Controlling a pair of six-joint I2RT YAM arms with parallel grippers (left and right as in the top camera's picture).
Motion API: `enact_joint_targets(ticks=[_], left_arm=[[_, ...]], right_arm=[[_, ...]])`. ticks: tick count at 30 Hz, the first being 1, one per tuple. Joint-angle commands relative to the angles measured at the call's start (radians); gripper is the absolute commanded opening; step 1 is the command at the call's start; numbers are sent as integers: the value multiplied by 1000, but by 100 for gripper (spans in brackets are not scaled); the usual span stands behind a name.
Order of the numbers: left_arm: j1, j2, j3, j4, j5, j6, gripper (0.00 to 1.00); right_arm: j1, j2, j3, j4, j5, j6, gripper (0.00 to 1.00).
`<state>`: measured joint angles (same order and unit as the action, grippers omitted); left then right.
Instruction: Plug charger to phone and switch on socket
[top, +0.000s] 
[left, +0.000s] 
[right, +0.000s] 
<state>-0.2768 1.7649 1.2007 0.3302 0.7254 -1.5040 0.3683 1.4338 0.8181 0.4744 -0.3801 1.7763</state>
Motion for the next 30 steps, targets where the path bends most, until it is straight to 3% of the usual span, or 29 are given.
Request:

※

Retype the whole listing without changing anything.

● COMPLETED TASK:
Controlling a pair of six-joint I2RT YAM arms with parallel grippers (left and right as in the top camera's picture).
Motion API: `enact_joint_targets(ticks=[_], left_arm=[[_, ...]], right_arm=[[_, ...]])`. ticks: tick count at 30 Hz, the first being 1, one per tuple. Joint-angle commands relative to the angles measured at the call's start (radians); gripper is the absolute commanded opening; step 1 is the command at the call's start; numbers are sent as integers: the value multiplied by 1000, but by 100 for gripper (spans in brackets are not scaled); the usual span stands behind a name.
Order of the numbers: left_arm: j1, j2, j3, j4, j5, j6, gripper (0.00 to 1.00); right_arm: j1, j2, j3, j4, j5, j6, gripper (0.00 to 1.00).
`<state>`: measured joint angles (same order and unit as the action, grippers omitted); left then right.
Instruction: Plug charger to phone and switch on socket
[top, +0.000s] 
[left, +0.000s] 
[right, +0.000s] 
<state>-0.2768 1.7649 1.2007 0.3302 0.7254 -1.5040 0.3683 1.4338 0.8181 0.4744 -0.3801 1.7763</state>
Motion for the next 30 steps, targets where the path bends most, until it is straight to 3% of the usual span, or 29 are given.
Request:

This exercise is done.